» Given material
★ ★ ★ ★ ★ ★ ★

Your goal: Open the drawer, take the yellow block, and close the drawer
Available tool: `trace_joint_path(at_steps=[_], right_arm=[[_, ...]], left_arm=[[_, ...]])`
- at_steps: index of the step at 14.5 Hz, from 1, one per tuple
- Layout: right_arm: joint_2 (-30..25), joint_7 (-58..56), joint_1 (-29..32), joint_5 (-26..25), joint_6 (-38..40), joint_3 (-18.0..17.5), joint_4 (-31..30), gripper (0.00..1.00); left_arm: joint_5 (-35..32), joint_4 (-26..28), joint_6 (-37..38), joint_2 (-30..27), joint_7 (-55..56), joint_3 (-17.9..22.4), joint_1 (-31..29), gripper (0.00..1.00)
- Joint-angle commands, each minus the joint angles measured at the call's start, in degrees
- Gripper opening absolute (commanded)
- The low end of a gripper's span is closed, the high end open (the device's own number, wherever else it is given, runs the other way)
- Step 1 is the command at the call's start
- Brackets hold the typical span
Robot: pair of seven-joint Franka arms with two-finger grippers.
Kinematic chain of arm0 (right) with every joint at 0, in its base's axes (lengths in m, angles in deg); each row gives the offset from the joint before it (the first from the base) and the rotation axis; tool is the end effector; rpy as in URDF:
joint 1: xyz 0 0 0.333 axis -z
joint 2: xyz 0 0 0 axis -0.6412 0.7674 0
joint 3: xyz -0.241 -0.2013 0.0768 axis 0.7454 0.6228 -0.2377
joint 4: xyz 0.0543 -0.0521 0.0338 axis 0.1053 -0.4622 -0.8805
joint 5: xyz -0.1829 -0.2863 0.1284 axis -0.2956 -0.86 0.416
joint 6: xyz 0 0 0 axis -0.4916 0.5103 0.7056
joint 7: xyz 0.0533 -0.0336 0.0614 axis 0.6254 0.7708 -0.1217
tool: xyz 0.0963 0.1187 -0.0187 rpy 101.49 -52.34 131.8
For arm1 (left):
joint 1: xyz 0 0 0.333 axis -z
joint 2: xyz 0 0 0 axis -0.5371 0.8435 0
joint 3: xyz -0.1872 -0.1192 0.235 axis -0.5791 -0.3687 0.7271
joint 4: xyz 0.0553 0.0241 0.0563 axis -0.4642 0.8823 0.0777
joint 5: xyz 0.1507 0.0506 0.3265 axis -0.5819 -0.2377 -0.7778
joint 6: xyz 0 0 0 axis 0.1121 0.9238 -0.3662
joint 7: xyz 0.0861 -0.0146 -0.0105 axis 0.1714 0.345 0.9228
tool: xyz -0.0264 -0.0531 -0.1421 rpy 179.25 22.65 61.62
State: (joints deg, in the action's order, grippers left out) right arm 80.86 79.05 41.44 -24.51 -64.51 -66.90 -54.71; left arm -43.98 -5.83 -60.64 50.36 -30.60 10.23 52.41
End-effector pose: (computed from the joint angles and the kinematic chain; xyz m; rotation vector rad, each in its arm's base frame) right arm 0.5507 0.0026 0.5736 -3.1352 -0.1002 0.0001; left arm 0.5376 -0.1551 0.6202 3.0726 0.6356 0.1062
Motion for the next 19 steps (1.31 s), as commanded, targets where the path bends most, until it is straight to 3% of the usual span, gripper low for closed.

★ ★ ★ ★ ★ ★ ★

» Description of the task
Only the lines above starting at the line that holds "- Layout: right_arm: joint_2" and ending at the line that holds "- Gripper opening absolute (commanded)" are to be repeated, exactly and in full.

» Exercise answer
- Layout: right_arm: joint_2 (-30..25), joint_7 (-58..56), joint_1 (-29..32), joint_5 (-26..25), joint_6 (-38..40), joint_3 (-18.0..17.5), joint_4 (-31..30), gripper (0.00..1.00); left_arm: joint_5 (-35..32), joint_4 (-26..28), joint_6 (-37..38), joint_2 (-30..27), joint_7 (-55..56), joint_3 (-17.9..22.4), joint_1 (-31..29), gripper (0.00..1.00)
- Joint-angle commands, each minus the joint angles measured at the call's start, in degrees
- Gripper opening absolute (commanded)

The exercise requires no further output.